▶ [About this exercise]
List, from the lines below, each one with "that" in it.

_ _ _

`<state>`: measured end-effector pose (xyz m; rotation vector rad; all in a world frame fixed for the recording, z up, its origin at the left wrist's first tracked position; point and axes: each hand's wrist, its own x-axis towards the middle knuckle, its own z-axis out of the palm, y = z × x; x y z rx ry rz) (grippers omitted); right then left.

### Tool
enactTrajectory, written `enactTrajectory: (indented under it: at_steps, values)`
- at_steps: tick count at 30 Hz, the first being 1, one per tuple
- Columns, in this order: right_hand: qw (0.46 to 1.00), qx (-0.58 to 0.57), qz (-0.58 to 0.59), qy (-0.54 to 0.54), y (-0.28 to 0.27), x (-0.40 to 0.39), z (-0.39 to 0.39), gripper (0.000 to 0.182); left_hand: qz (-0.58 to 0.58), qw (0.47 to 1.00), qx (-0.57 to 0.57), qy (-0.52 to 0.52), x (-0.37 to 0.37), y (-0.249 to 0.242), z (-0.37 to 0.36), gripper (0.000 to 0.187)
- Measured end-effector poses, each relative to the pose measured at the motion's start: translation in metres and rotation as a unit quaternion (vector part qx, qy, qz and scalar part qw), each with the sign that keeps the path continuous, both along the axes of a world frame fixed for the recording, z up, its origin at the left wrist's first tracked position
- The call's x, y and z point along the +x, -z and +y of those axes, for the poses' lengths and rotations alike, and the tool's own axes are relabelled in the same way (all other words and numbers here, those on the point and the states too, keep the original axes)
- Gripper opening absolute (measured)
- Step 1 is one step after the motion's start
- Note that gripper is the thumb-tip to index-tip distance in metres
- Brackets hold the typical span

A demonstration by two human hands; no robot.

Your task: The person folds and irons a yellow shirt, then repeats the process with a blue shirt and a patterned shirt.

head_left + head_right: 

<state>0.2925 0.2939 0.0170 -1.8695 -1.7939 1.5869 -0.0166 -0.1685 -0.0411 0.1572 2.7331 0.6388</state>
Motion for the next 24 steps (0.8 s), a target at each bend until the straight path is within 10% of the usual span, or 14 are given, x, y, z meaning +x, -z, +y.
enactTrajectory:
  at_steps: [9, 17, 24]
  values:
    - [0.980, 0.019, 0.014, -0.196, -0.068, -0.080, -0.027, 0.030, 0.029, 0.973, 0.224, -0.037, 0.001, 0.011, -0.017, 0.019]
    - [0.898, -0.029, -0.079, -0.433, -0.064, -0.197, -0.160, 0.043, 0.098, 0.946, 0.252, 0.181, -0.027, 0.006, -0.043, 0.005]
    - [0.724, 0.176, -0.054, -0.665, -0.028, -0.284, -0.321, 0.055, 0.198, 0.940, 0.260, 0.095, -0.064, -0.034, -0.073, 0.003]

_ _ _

▶ [Answer box]
- Measured end-effector poses, each relative to the pose measured at the motion's start: translation in metres and rotation as a unit quaternion (vector part qx, qy, qz and scalar part qw), each with the sign that keeps the path continuous, both along the axes of a world frame fixed for the recording, z up, its origin at the left wrist's first tracked position
- Note that gripper is the thumb-tip to index-tip distance in metres

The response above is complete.